> **GIVEN MATERIAL**
..............................

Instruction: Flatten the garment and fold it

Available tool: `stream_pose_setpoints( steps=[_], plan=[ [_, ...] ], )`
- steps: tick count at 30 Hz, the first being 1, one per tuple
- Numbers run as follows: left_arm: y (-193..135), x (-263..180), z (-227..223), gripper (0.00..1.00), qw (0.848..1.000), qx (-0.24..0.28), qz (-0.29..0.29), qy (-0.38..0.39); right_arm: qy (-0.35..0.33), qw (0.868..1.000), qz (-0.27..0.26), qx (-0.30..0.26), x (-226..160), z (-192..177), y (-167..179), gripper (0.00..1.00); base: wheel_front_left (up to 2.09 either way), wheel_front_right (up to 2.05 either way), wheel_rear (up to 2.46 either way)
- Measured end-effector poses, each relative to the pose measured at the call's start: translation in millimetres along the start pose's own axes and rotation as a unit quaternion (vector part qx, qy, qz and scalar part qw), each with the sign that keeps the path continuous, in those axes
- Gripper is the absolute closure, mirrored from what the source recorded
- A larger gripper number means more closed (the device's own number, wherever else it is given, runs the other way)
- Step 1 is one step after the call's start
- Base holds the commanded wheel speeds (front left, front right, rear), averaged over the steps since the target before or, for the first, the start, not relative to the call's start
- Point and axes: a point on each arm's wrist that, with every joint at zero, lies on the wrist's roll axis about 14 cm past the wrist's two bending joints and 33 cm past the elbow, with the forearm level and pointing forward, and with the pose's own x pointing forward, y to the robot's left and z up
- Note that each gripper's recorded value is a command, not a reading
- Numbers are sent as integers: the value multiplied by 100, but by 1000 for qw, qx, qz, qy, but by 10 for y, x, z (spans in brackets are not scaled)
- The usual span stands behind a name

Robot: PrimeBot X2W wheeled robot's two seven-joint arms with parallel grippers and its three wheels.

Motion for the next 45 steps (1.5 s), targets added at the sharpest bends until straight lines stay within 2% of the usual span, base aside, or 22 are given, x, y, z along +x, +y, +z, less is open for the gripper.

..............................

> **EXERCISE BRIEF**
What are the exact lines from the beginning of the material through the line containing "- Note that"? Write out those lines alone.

> **RESULT OF THE EXERCISE**
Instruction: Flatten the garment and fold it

Available tool: `stream_pose_setpoints( steps=[_], plan=[ [_, ...] ], )`
- steps: tick count at 30 Hz, the first being 1, one per tuple
- Numbers run as follows: left_arm: y (-193..135), x (-263..180), z (-227..223), gripper (0.00..1.00), qw (0.848..1.000), qx (-0.24..0.28), qz (-0.29..0.29), qy (-0.38..0.39); right_arm: qy (-0.35..0.33), qw (0.868..1.000), qz (-0.27..0.26), qx (-0.30..0.26), x (-226..160), z (-192..177), y (-167..179), gripper (0.00..1.00); base: wheel_front_left (up to 2.09 either way), wheel_front_right (up to 2.05 either way), wheel_rear (up to 2.46 either way)
- Measured end-effector poses, each relative to the pose measured at the call's start: translation in millimetres along the start pose's own axes and rotation as a unit quaternion (vector part qx, qy, qz and scalar part qw), each with the sign that keeps the path continuous, in those axes
- Gripper is the absolute closure, mirrored from what the source recorded
- A larger gripper number means more closed (the device's own number, wherever else it is given, runs the other way)
- Step 1 is one step after the call's start
- Base holds the commanded wheel speeds (front left, front right, rear), averaged over the steps since the target before or, for the first, the start, not relative to the call's start
- Point and axes: a point on each arm's wrist that, with every joint at zero, lies on the wrist's roll axis about 14 cm past the wrist's two bending joints and 33 cm past the elbow, with the forearm level and pointing forward, and with the pose's own x pointing forward, y to the robot's left and z up
- Note that each gripper's recorded value is a command, not a reading

No more output is needed for this exercise.